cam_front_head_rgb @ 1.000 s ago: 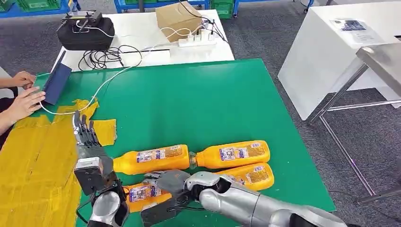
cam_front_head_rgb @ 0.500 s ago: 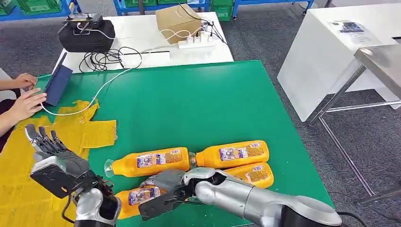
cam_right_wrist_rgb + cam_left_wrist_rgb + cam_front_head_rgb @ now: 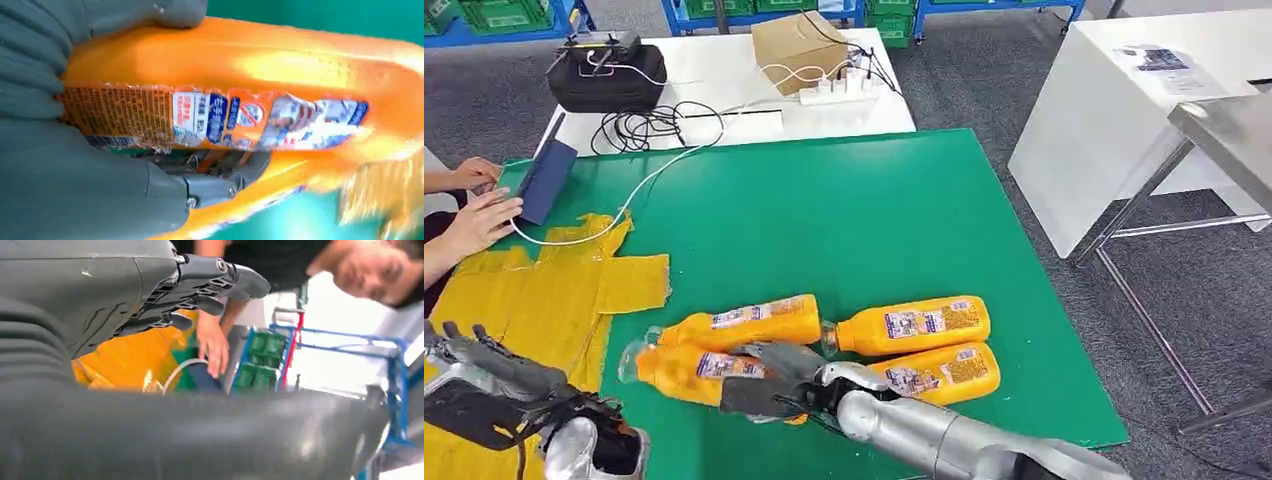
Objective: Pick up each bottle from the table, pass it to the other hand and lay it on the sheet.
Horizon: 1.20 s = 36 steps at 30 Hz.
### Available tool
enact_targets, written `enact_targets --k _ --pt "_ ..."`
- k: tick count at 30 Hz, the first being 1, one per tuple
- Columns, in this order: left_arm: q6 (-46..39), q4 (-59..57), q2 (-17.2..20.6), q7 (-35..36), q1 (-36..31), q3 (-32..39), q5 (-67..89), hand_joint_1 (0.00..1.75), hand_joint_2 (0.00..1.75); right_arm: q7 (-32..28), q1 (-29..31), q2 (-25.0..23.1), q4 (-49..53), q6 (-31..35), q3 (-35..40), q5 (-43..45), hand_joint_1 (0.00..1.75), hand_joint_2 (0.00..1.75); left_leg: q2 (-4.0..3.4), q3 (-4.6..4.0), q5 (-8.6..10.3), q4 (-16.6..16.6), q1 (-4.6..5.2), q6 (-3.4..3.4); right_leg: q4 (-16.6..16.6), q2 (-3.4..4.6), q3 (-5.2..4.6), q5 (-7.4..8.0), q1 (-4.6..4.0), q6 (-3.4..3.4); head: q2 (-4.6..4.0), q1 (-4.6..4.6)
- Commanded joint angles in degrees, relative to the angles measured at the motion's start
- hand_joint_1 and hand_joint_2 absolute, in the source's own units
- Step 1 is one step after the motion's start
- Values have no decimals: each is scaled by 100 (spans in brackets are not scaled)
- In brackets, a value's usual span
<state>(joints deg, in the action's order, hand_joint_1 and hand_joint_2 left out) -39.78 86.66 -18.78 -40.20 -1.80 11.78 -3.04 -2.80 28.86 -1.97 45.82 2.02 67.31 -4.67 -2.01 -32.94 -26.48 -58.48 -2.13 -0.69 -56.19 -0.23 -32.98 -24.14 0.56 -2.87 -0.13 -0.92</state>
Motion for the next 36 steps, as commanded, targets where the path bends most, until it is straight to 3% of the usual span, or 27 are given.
enact_targets --k 1,9,12,14,15,17,18,19,22,24,27,32,36 --pt "-22 207 -122 19 270 239 -533 0 175 -489 -1880 111 2557 453 -2036 -78 175 175 15 -25 8 12 7 13 7 -6 12 9 4 8 0 4" --pt "-22 227 -122 19 311 235 -542 0 175 -445 -1986 209 2766 412 -2083 -124 175 175 32 -83 9 -2 5 10 -8 -14 -26 13 2 13 0 2" --pt "157 167 142 161 389 -233 -1160 0 175 -959 -2403 26 3384 204 -2628 -144 175 175 44 -89 9 -1 12 20 -13 -18 -33 9 9 19 0 2" --pt "659 106 356 396 428 -455 -1403 0 175 -1003 -2628 72 3924 135 -2773 -176 175 175 40 -104 13 -1 12 9 -10 -23 -49 12 7 16 0 2" --pt "1637 -23 674 870 447 -839 -1575 0 175 -1090 -2763 100 4260 60 -2879 -272 175 175 52 -96 11 3 17 15 -13 -28 -42 6 12 20 0 2" --pt "3328 -464 960 1772 486 -1110 -2124 0 175 -1076 -3023 76 4414 -274 -3081 -123 175 175 46 -101 12 3 14 11 -9 -26 -46 10 9 19 0 2" --pt "4512 -834 998 1754 465 -1130 -2396 0 175 -1194 -3102 112 4390 -397 -3114 -205 175 175 52 -93 13 9 16 13 -6 -31 -40 8 11 21 0 2" --pt "5140 -963 979 1494 411 -1151 -2319 0 175 -1443 -3059 196 4423 -411 -3055 -405 175 175 44 -98 14 8 14 8 -2 -28 -46 12 9 15 0 2" --pt "5663 -793 820 1472 288 -1253 -1936 0 175 -1351 -3096 228 4609 -551 -3103 -460 175 175 46 -101 12 4 16 14 -6 -26 -46 10 12 15 0 2" --pt "6002 -774 886 1658 386 -1358 -2008 0 175 -1252 -3233 212 4517 -673 -3144 -281 175 175 28 -107 9 5 17 15 -7 -13 -56 13 12 15 0 2" --pt "7072 -973 1073 1300 465 -1539 -2182 0 175 -1578 -3289 262 4341 -658 -3081 -241 175 175 31 -91 11 17 21 13 5 -22 -42 12 13 17 0 0" --pt "7254 -1014 1024 1192 430 -1441 -1966 0 175 -1589 -3286 242 4407 -660 -3149 -238 175 175 26 -107 9 6 18 12 -3 -9 -57 15 10 15 0 2" --pt "7257 -889 949 1203 542 -1250 -1846 0 175 -1757 -3579 179 4917 -170 -3522 -384 175 175 31 -114 10 3 18 11 -6 -16 -64 13 11 14 0 2"
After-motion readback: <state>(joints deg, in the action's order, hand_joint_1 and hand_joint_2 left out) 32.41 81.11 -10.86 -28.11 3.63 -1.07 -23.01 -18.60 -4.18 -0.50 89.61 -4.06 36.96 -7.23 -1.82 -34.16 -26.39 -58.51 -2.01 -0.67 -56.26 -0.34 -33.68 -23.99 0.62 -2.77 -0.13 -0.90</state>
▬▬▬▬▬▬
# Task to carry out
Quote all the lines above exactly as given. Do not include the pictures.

# Your solution
cam_front_head_rgb @ 1.000 s ago: 
cam_front_head_rgb @ 0.500 s ago: 
cam_right_wrist_rgb + cam_left_wrist_rgb + cam_front_head_rgb @ now: 
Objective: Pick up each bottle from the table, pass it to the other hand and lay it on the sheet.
Horizon: 1.20 s = 36 steps at 30 Hz.
### Available tool
enact_targets, written `enact_targets --k _ --pt "_ ..."`
- k: tick count at 30 Hz, the first being 1, one per tuple
- Columns, in this order: left_arm: q6 (-46..39), q4 (-59..57), q2 (-17.2..20.6), q7 (-35..36), q1 (-36..31), q3 (-32..39), q5 (-67..89), hand_joint_1 (0.00..1.75), hand_joint_2 (0.00..1.75); right_arm: q7 (-32..28), q1 (-29..31), q2 (-25.0..23.1), q4 (-49..53), q6 (-31..35), q3 (-35..40), q5 (-43..45), hand_joint_1 (0.00..1.75), hand_joint_2 (0.00..1.75); left_leg: q2 (-4.0..3.4), q3 (-4.6..4.0), q5 (-8.6..10.3), q4 (-16.6..16.6), q1 (-4.6..5.2), q6 (-3.4..3.4); right_leg: q4 (-16.6..16.6), q2 (-3.4..4.6), q3 (-5.2..4.6), q5 (-7.4..8.0), q1 (-4.6..4.0), q6 (-3.4..3.4); head: q2 (-4.6..4.0), q1 (-4.6..4.6)
- Commanded joint angles in degrees, relative to the angles measured at the motion's start
- hand_joint_1 and hand_joint_2 absolute, in the source's own units
- Step 1 is one step after the motion's start
- Values have no decimals: each is scaled by 100 (spans in brackets are not scaled)
- In brackets, a value's usual span
<state>(joints deg, in the action's order, hand_joint_1 and hand_joint_2 left out) -39.78 86.66 -18.78 -40.20 -1.80 11.78 -3.04 -2.80 28.86 -1.97 45.82 2.02 67.31 -4.67 -2.01 -32.94 -26.48 -58.48 -2.13 -0.69 -56.19 -0.23 -32.98 -24.14 0.56 -2.87 -0.13 -0.92</state>
Motion for the next 36 steps, as commanded, targets where the path bends most, until it is straight to 3% of the usual span, or 27 are given.
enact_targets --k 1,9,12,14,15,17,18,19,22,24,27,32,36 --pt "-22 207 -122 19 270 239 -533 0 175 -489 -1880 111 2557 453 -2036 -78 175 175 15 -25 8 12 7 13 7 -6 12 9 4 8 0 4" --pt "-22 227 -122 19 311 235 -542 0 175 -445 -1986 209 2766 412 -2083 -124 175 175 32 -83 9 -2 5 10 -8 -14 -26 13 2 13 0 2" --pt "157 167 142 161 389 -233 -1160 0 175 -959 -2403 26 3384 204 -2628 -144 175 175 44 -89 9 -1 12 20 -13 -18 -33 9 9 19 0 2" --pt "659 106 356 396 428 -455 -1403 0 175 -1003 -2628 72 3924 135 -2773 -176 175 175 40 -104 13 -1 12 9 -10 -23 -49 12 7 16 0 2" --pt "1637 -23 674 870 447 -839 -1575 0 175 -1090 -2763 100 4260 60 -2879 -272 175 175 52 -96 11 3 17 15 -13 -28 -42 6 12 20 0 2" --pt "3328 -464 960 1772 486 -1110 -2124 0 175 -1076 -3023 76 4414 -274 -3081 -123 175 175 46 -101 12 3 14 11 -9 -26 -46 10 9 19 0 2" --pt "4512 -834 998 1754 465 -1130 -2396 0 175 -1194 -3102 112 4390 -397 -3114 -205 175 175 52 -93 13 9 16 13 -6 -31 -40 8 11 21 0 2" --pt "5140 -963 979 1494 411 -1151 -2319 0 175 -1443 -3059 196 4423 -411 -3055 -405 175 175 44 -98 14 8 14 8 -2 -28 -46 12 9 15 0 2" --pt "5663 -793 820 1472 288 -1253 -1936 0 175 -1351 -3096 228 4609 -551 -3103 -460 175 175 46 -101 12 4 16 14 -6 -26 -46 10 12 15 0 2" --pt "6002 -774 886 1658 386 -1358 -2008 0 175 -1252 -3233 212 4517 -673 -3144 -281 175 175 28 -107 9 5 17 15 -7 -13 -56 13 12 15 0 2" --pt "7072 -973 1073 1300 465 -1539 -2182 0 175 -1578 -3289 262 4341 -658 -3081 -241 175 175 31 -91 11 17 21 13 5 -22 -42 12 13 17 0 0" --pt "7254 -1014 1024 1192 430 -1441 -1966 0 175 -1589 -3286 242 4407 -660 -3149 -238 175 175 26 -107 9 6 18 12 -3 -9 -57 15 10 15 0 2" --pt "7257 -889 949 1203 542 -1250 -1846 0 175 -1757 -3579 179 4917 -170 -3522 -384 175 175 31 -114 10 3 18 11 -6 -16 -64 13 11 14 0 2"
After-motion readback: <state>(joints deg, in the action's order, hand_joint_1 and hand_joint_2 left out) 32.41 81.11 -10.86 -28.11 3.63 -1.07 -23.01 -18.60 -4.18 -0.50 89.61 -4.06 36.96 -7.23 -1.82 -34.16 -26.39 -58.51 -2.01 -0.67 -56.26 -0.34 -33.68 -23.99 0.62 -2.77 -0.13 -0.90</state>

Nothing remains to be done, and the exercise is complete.